Le procès d’un proxénète démarre vendredi 14 juin à la Chambre criminelle du tribunal de première instance de Marrakech. Il est accusé d’avoir employé une centaine de prostituées dans une villa transformée en maison close.

La première audience du procès d’un proxénète soupçonné d’employer une centaine de prostituées dans une villa transformée en lupanar à Marrakech, démarre vendredi 14 juin à la Chambre criminelle du tribunal de première instance de Marrakech, rapporte le journal Al Akhbar du mardi 11 juin. Le proxénète en question est notamment soupçonné d’avoir transformé une villa en maison close devenue le repère des clients en provenance des pays du Golfe.

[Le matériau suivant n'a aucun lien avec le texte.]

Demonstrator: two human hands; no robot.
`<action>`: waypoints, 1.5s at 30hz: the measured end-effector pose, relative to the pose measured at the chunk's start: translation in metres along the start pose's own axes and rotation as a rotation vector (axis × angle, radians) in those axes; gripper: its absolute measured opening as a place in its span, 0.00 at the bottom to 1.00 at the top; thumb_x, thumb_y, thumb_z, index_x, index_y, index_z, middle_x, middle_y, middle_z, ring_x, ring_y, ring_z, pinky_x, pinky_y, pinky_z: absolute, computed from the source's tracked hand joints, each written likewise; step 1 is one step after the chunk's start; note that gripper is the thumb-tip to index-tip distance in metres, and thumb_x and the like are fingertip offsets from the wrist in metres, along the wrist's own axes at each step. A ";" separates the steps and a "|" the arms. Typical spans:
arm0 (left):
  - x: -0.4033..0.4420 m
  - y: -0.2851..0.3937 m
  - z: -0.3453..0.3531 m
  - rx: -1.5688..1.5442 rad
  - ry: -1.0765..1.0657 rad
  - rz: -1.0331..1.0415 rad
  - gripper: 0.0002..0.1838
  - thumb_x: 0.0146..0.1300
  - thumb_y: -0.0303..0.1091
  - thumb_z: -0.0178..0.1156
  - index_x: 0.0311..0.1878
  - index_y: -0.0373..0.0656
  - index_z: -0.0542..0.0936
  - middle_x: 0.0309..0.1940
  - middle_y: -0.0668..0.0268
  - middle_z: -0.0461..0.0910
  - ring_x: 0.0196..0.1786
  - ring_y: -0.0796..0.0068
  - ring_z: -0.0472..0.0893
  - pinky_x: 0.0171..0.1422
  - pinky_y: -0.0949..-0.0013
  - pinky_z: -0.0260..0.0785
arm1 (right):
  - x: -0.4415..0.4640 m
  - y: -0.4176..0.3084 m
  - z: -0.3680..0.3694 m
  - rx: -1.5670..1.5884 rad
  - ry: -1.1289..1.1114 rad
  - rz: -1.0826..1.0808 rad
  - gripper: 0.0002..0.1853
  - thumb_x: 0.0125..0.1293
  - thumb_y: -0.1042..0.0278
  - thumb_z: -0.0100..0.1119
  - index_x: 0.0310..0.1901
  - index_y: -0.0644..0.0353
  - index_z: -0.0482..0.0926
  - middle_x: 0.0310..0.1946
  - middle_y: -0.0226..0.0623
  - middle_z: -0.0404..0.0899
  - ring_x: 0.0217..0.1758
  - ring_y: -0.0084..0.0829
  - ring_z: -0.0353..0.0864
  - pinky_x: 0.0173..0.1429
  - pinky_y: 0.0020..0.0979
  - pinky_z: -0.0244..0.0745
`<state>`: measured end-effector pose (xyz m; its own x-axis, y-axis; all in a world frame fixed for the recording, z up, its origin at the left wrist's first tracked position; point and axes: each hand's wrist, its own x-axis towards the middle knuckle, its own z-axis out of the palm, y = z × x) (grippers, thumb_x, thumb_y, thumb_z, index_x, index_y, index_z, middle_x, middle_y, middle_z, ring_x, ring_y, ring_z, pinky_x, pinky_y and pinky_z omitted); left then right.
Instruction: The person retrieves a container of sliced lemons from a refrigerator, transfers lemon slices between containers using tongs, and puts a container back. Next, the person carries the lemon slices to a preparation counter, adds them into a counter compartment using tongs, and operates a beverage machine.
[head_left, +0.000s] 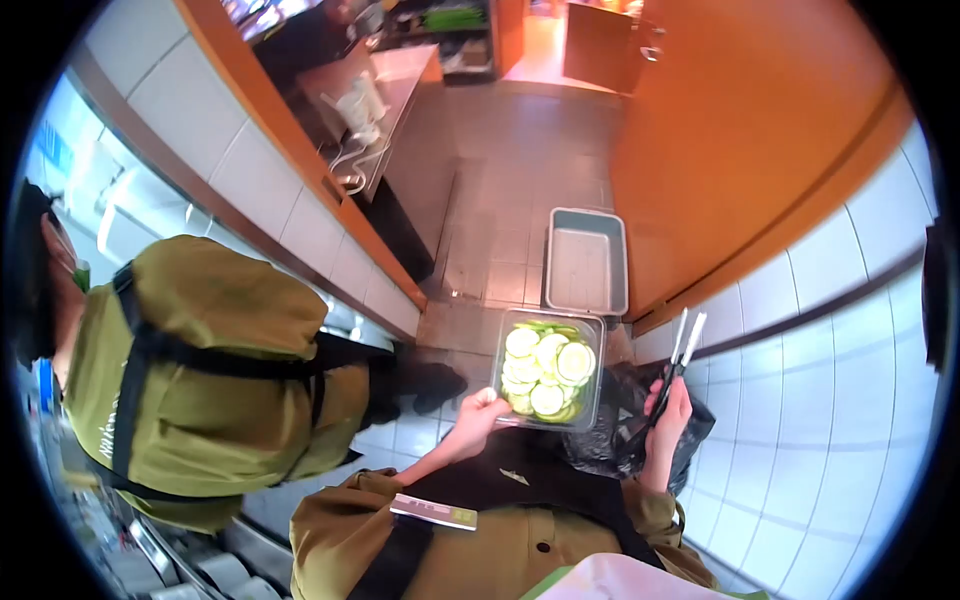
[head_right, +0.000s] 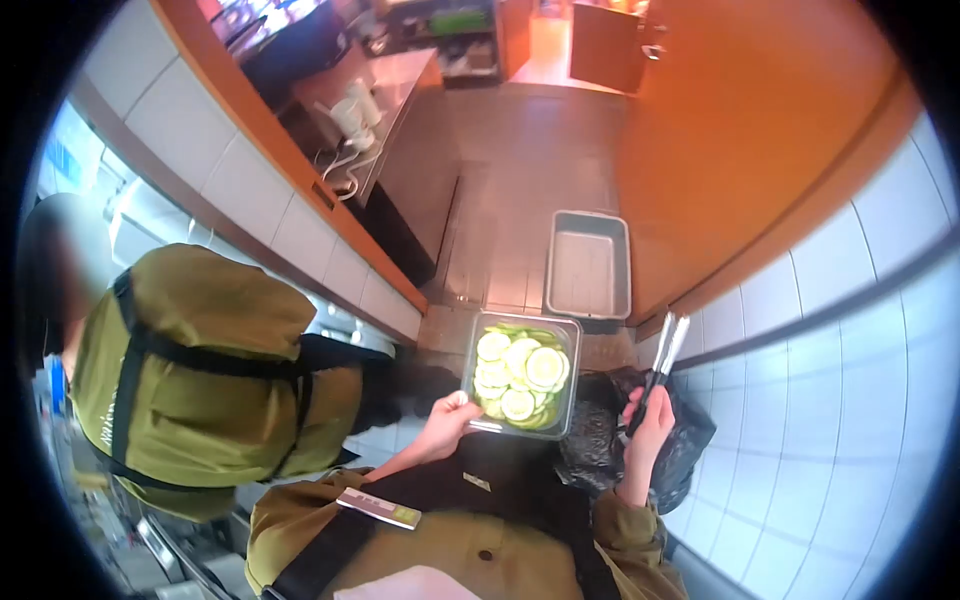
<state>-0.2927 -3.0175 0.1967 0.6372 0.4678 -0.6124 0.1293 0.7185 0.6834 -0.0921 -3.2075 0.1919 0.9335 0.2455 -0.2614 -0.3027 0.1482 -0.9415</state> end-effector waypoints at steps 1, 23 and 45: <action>0.011 -0.002 0.002 -0.036 0.039 0.026 0.02 0.52 0.21 0.50 0.27 0.37 0.69 0.26 0.62 0.75 0.30 0.73 0.78 0.37 0.71 0.73 | 0.028 0.003 0.009 0.003 -0.102 -0.011 0.15 0.67 0.59 0.41 0.42 0.63 0.71 0.23 0.30 0.72 0.18 0.16 0.66 0.19 0.17 0.59; 0.304 0.282 0.026 -0.019 0.074 0.019 0.06 0.54 0.23 0.51 0.24 0.41 0.66 0.28 0.58 0.76 0.32 0.68 0.79 0.37 0.69 0.73 | 0.308 -0.082 0.350 -0.014 -0.226 -0.071 0.17 0.66 0.58 0.42 0.40 0.65 0.71 0.26 0.34 0.74 0.19 0.19 0.69 0.22 0.19 0.65; 0.711 0.432 0.068 -0.084 0.160 -0.011 0.01 0.55 0.18 0.46 0.29 0.31 0.66 0.30 0.49 0.74 0.35 0.54 0.80 0.36 0.66 0.76 | 0.711 -0.060 0.534 -0.164 -0.506 0.059 0.18 0.66 0.57 0.42 0.34 0.66 0.72 0.23 0.37 0.74 0.15 0.21 0.69 0.19 0.21 0.64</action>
<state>0.2683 -2.4093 0.0835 0.5066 0.5307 -0.6795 0.0677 0.7612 0.6449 0.4865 -2.5306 0.1760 0.6941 0.6863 -0.2175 -0.2800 -0.0210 -0.9598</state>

Un catalogue des photos de 100 prostituées était mis à la disposition des clients qui pouvaient choisir la personne de leur choix. Le mis en cause, dénommé Redoine X.L. est originaire de la ville de Skhirate, précise le journal arabophone. Il est poursuivi notamment pour « proxénétisme et participation à la mise en place de maisons closes », ajoute encore nos confrères.

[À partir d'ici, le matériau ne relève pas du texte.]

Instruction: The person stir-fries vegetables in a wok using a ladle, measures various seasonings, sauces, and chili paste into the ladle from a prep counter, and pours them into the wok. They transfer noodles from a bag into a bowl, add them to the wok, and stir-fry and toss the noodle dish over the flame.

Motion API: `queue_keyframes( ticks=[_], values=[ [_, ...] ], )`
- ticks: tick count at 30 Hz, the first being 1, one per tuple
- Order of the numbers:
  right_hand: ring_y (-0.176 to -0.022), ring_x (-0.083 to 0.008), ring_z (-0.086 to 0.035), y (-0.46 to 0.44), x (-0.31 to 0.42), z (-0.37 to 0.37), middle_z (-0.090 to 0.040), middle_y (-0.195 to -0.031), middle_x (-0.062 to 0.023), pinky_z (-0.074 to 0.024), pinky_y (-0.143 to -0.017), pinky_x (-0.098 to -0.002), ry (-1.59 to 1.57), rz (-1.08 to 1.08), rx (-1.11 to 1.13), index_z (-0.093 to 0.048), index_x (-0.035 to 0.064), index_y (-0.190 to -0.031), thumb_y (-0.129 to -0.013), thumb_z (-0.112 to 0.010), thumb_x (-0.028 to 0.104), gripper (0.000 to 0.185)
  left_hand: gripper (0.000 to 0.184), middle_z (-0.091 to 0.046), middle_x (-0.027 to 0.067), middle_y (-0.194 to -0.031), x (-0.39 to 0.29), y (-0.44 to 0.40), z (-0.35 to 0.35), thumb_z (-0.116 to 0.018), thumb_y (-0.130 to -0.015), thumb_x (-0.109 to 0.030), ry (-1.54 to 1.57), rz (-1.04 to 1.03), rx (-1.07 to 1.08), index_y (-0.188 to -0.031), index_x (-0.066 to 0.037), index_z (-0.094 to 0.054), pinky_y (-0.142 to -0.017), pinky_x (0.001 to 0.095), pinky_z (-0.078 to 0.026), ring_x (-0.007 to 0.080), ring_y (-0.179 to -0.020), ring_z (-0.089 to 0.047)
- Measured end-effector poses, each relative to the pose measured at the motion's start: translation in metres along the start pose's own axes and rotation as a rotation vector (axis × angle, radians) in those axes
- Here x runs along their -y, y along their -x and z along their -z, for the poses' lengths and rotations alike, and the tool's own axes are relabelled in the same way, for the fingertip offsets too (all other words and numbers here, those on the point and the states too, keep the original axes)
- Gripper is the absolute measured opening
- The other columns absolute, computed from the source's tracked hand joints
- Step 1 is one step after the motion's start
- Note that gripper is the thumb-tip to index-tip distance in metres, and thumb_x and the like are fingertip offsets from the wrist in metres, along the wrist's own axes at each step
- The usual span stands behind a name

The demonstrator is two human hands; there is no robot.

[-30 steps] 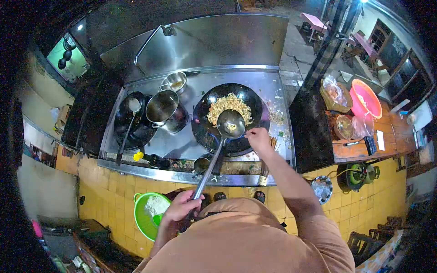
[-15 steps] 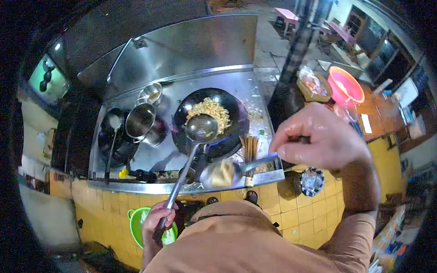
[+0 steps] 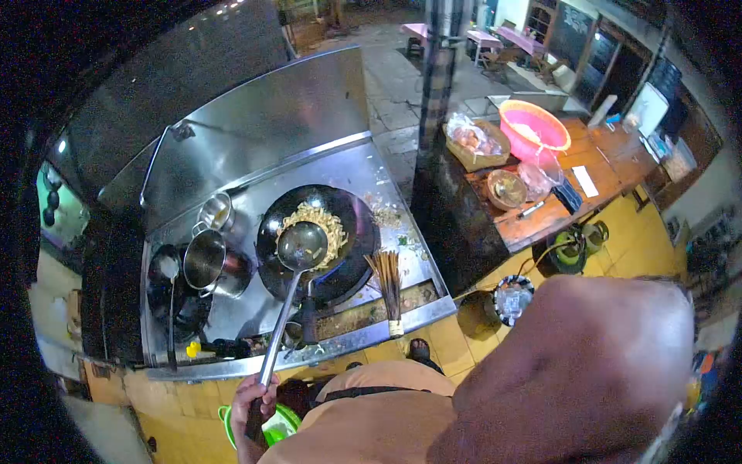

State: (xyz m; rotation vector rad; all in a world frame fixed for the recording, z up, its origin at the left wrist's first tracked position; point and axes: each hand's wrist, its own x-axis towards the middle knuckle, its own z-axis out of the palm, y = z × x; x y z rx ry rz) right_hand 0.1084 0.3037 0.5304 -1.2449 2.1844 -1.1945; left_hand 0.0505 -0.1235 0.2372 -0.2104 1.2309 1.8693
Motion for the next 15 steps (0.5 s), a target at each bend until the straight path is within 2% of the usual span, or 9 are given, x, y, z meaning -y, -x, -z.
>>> queue_keyframes(
  ticks=[1,3,4,7,9,11,12,13,15],
  values=[
    [-0.041,-0.0148,-0.051,0.006,0.013,-0.003,-0.052,-0.054,-0.007,-0.0366,-0.036,-0.0282,-0.013,-0.01,-0.023,-0.068,-0.0064,-0.093,-0.085,-0.063,0.012,0.021,0.035,-0.049,0.0045,-0.062,0.0,0.001,-0.004,-0.06,-0.081,-0.018,-0.025,0.002,-0.021,-0.107,0.003,-0.05,-0.04,0.024,-0.037,0.0125,-0.045,-0.046],
    [-0.038,-0.0149,-0.049,0.016,0.04,-0.008,-0.051,-0.051,-0.0059,-0.0363,-0.034,-0.0282,-0.287,-0.718,-0.309,-0.069,-0.0066,-0.089,-0.084,-0.063,0.011,0.019,0.036,-0.049,0.0047,-0.062,0.001,0.001,-0.01,-0.061,-0.08,-0.018,-0.03,0.019,-0.025,-0.106,0.003,-0.05,-0.04,0.0245,-0.037,0.0129,-0.045,-0.046],
    [-0.038,-0.0149,-0.049,0.022,0.034,-0.009,-0.051,-0.051,-0.0059,-0.0363,-0.034,-0.0282,-0.306,-0.724,-0.324,-0.069,-0.0066,-0.089,-0.084,-0.063,0.011,0.019,0.037,-0.049,0.0049,-0.062,0.0,0.0,-0.013,-0.062,-0.079,-0.019,-0.021,0.002,-0.029,-0.106,0.004,-0.05,-0.04,0.025,-0.037,0.0134,-0.044,-0.046],
    [-0.041,-0.0136,-0.051,0.049,-0.01,-0.008,-0.054,-0.053,-0.0066,-0.0354,-0.036,-0.028,0.265,-0.186,-0.396,-0.069,-0.0018,-0.074,-0.078,-0.067,0.007,0.01,0.037,-0.049,0.0055,-0.062,0.001,-0.002,-0.017,-0.062,-0.078,-0.018,-0.04,0.02,-0.001,-0.105,0.004,-0.05,-0.04,0.0264,-0.037,0.0142,-0.044,-0.046],
    [-0.055,-0.0195,-0.061,0.056,-0.04,-0.036,-0.061,-0.063,-0.0092,-0.0464,-0.05,-0.0281,0.343,-0.455,-0.695,-0.066,0.004,-0.079,-0.078,-0.063,0.006,0.004,0.036,-0.049,0.0058,-0.062,0.002,-0.004,-0.021,-0.062,-0.078,-0.017,-0.066,0.017,0.023,-0.104,0.005,-0.049,-0.04,0.0264,-0.038,0.0144,-0.045,-0.046],
    [-0.062,-0.0255,-0.063,0.056,-0.107,-0.06,-0.062,-0.071,-0.0112,-0.0477,-0.055,-0.0305,0.167,-0.6,-0.766,-0.064,0.0027,-0.085,-0.079,-0.059,0.006,0.008,0.036,-0.048,0.0058,-0.062,0.002,-0.003,-0.031,-0.061,-0.079,-0.016,-0.029,0.126,-0.007,-0.105,0.005,-0.049,-0.041,0.0266,-0.039,0.0142,-0.045,-0.046],
    [-0.068,-0.0306,-0.063,0.05,-0.152,-0.077,-0.063,-0.073,-0.0133,-0.0485,-0.058,-0.0349,0.433,-0.493,-0.855,-0.062,0.0016,-0.085,-0.079,-0.059,0.005,0.007,0.035,-0.049,0.0059,-0.063,0.002,-0.005,-0.037,-0.06,-0.081,-0.015,-0.093,0.087,0.039,-0.106,0.006,-0.049,-0.042,0.026,-0.039,0.0139,-0.046,-0.047],
    [-0.072,-0.0334,-0.063,0.038,-0.187,-0.095,-0.063,-0.079,-0.0166,-0.0496,-0.061,-0.039,0.445,-0.527,-0.996,-0.061,0.0014,-0.087,-0.079,-0.059,0.003,0.009,0.035,-0.049,0.0059,-0.063,0.005,-0.005,-0.042,-0.06,-0.081,-0.015,-0.088,0.088,0.031,-0.106,0.006,-0.049,-0.042,0.026,-0.039,0.0139,-0.046,-0.047],
    [-0.077,-0.0364,-0.063,0.023,-0.27,-0.126,-0.062,-0.086,-0.0185,-0.051,-0.064,-0.0423,0.639,-0.493,-1.119,-0.059,0.0025,-0.098,-0.082,-0.053,0.006,0.017,0.034,-0.048,0.0056,-0.063,0.006,-0.013,-0.05,-0.058,-0.082,-0.015,-0.105,0.091,0.097,-0.108,0.005,-0.049,-0.044,0.0255,-0.04,0.0135,-0.047,-0.047]
  ],
)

Lire aussi: Marrakech: 32 jeunes femmes condamnées pour
prostitution

Le mis en cause a été arrêté à Salé lors d’un banal contrôle routier. Les policiers ont découvert qu’il faisait l’objet d’un mandat d’arrêt national datant du 10 mars 2019 pour « traite d’êtres humains ». Lors des premières investigations, le mis en cause a admis avoir employé quelques 100 jeunes femmes dans sa maison close tout en avouant qu’il interdisait à « ses » prostitués de travailler pour le compte d’autres proxénètes.